───── Dataset section

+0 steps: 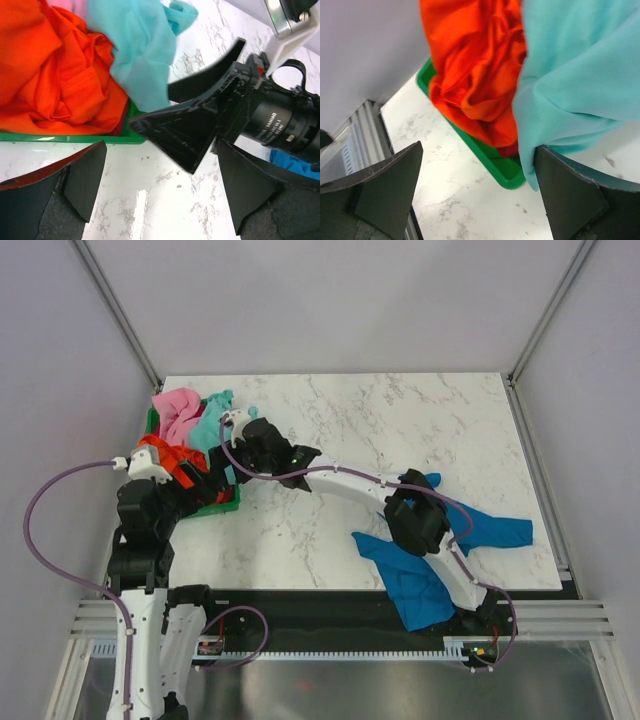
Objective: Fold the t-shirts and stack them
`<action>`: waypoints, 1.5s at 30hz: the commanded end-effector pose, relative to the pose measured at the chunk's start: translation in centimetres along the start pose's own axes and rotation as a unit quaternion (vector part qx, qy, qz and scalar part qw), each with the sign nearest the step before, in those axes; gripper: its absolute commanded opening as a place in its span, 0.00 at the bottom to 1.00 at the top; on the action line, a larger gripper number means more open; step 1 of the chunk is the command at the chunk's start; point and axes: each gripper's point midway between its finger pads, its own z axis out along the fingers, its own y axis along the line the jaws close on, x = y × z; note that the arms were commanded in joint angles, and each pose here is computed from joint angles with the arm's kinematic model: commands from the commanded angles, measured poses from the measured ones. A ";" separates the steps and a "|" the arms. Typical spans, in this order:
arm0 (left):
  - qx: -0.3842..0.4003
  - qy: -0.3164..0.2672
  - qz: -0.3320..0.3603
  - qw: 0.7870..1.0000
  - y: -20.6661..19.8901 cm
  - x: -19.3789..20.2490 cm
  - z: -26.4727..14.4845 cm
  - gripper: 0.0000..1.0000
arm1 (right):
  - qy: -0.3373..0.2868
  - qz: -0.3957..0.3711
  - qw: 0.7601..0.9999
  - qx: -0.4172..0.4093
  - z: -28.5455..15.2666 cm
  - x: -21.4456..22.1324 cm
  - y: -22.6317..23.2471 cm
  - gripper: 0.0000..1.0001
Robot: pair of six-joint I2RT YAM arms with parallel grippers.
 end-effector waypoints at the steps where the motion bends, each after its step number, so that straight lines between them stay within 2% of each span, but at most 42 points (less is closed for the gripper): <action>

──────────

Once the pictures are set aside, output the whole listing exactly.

+0 steps: 
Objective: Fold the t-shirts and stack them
`<action>`: waypoints, 1.5s at 30hz: the commanded end-effector pose, relative to the pose measured at the chunk's start: translation in centimetres along the start pose's own axes and rotation as a unit quaternion (vector part qx, qy, qz and scalar part qw), each with the sign nearest the step before, in those axes; gripper: its absolute commanded opening as a place in its span, 0.00 at the bottom to 1.00 at the top; on the action line, a larger gripper number means more open; step 1 of the chunk is the command at the chunk's start; point and axes: each gripper's point midway between its finger pads, its own z axis out along the fingers, its own y axis along the line the jaws close on, x = y × z; note that the arms were commanded in joint angles, and each pose here is computed from joint angles with the arm's kinematic model: commands from the commanded angles, measured poses from the measured ones. A ";" separates the steps and a "|" the arms. Typical spans, in this order:
arm0 (left):
  - qx: -0.3842..0.4003
  - qy: -0.3164..0.2672
  - qz: -0.3320..0.3603
  - qw: 0.7870..1.0000
  - y: -20.6661..19.8901 cm
  - x: -19.3789..20.2490 cm
  - z: -26.4727..14.4845 cm
  - gripper: 0.0000..1.0000
arm1 (right):
  - qy: -0.3373..0.2868
  - qz: -0.3957..0.3711
  - qw: 0.7601..0.9999
  - qx: -0.4172..0.4093
  - z: -28.5455..15.2666 cm
  - x: -21.4456..22.1324 cm
  - y: -22.6317..23.2471 cm
  - gripper: 0.0000..1.0001
Robot: pair of six-joint I2RT YAM arms with parallel grippers.
 end-effector waypoints at the steps where the motion bends, each after its step number, so that straight lines between them stay within 2% of each span, but at most 42 points (less is closed for the gripper): <action>

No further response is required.